PROBLEM STATEMENT: A faithful copy is required of the lines from the top of the entries through the line that contains "tube shown in this photo?", both included, with no pictures.

SUPPLIED RECORDS:
********

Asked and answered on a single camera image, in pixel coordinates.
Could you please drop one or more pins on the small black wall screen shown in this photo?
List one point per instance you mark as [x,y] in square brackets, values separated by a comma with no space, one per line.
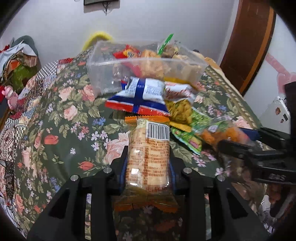
[90,2]

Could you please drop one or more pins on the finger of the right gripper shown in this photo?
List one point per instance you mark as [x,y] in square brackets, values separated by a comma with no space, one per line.
[238,150]

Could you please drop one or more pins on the blue white red snack bag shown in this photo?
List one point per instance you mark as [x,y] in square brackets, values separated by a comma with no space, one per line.
[142,96]

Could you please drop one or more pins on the green floral bed cover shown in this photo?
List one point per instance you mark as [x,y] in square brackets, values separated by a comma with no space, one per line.
[71,132]

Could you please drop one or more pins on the clear plastic storage box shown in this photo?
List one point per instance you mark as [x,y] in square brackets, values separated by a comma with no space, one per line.
[112,62]

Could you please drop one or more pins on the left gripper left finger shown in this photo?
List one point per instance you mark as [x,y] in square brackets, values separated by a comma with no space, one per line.
[64,217]

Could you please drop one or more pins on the gold brown biscuit pack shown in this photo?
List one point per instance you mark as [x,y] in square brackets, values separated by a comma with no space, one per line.
[185,70]

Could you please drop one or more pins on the orange snack clear bag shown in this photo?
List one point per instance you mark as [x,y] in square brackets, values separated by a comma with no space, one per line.
[222,128]

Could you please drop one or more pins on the green pea snack packet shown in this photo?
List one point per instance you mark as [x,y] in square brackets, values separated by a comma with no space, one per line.
[196,133]

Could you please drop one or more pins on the yellow curved foam tube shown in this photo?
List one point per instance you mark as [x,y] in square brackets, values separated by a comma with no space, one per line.
[95,37]

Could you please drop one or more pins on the brown wooden wardrobe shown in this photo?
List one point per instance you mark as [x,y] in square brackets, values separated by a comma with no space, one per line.
[249,43]

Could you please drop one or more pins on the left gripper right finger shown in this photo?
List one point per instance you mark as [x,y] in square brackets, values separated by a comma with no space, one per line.
[225,206]

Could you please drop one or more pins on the beige plush blanket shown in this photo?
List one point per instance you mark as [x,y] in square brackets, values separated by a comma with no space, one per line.
[208,60]

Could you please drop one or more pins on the orange round cracker pack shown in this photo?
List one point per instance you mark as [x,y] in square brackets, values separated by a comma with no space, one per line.
[147,174]

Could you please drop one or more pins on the clear bag brown pastry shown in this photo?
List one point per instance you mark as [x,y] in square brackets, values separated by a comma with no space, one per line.
[154,63]

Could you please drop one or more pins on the yellow white snack bag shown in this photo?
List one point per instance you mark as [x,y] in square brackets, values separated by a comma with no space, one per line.
[179,99]

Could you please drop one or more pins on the red noodle snack bag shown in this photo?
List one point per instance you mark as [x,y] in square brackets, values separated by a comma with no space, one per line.
[130,52]

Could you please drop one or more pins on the pile of clothes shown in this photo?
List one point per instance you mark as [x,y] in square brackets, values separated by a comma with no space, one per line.
[19,62]

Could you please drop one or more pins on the white sliding wardrobe door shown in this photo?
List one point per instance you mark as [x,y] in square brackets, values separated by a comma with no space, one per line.
[266,95]

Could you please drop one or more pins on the pink plush toy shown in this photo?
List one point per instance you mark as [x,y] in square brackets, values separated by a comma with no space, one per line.
[11,96]

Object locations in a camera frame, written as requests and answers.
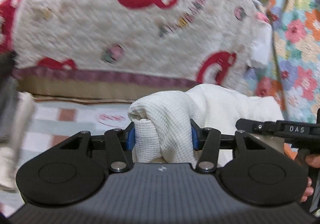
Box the checkered play mat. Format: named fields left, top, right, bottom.
left=0, top=98, right=136, bottom=217

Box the person's right hand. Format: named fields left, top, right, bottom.
left=296, top=154, right=319, bottom=203

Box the cream zip-up hoodie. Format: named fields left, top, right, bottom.
left=128, top=84, right=283, bottom=166

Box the grey folded garment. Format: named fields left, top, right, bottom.
left=1, top=76, right=18, bottom=143

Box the white folded garment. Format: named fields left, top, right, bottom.
left=1, top=92, right=34, bottom=191

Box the dark brown knit sweater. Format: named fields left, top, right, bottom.
left=0, top=50, right=17, bottom=81

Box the floral quilted blanket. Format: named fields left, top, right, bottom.
left=245, top=0, right=319, bottom=123

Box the white quilted bear bedspread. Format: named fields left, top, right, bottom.
left=1, top=0, right=272, bottom=100

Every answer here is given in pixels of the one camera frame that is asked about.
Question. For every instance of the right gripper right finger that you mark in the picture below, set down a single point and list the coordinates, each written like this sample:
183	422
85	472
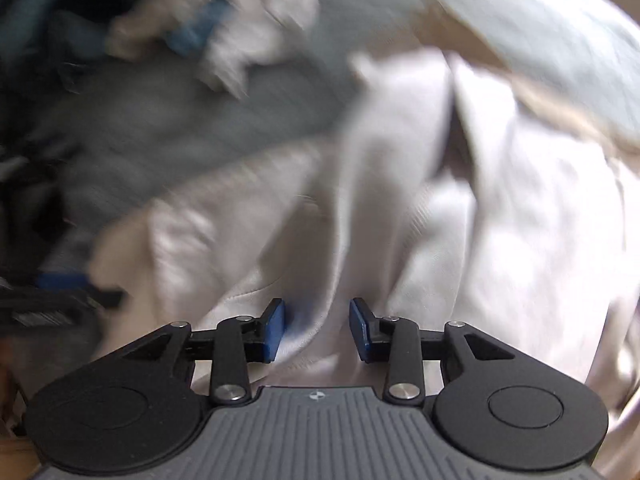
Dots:
488	400

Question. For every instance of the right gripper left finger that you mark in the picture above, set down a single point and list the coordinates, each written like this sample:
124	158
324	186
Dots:
147	401

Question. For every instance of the beige zip hoodie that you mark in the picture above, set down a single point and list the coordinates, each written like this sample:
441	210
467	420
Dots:
449	193

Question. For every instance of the grey bed sheet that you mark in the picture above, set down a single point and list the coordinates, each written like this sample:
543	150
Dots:
138	129

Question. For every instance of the white and blue garment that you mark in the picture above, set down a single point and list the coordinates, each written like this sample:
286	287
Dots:
228	36

********

EXERCISE RESPONSE:
Asked and answered on a single camera image, in pixel coordinates.
Could you please drop one or more pins on the small black wall screen shown in this photo?
List one point per instance you mark as [x,y] in square brackets, values separated by a comma with no space, one per line.
[90,2]

Could you please drop one or more pins on the finger of the right gripper shown in this photo?
List one point per instance you mark as [x,y] in square brackets, values separated by a comma with no space, one per line.
[238,150]

Could you please drop one or more pins on the blue white red snack bag shown in this photo?
List one point per instance you mark as [x,y] in square brackets, values separated by a comma with no space, one per line.
[142,96]

Could you please drop one or more pins on the green floral bed cover shown in this photo?
List one point per instance you mark as [x,y] in square brackets, values separated by a comma with no space, one per line.
[71,132]

Could you please drop one or more pins on the clear plastic storage box shown in this photo?
List one point per instance you mark as [x,y] in square brackets, values separated by a comma with no space, one per line.
[112,62]

Could you please drop one or more pins on the left gripper left finger shown in this photo?
List one point per instance you mark as [x,y] in square brackets, values separated by a comma with no space, one per line.
[64,217]

Could you please drop one or more pins on the gold brown biscuit pack shown in this photo?
List one point per instance you mark as [x,y] in square brackets, values separated by a comma with no space, one per line.
[185,70]

Could you please drop one or more pins on the orange snack clear bag shown in this photo?
List one point per instance you mark as [x,y] in square brackets, values separated by a comma with no space, one per line.
[222,128]

Could you please drop one or more pins on the green pea snack packet shown in this photo?
List one point per instance you mark as [x,y] in square brackets, values separated by a comma with no space, one per line.
[196,133]

Could you please drop one or more pins on the yellow curved foam tube shown in this photo?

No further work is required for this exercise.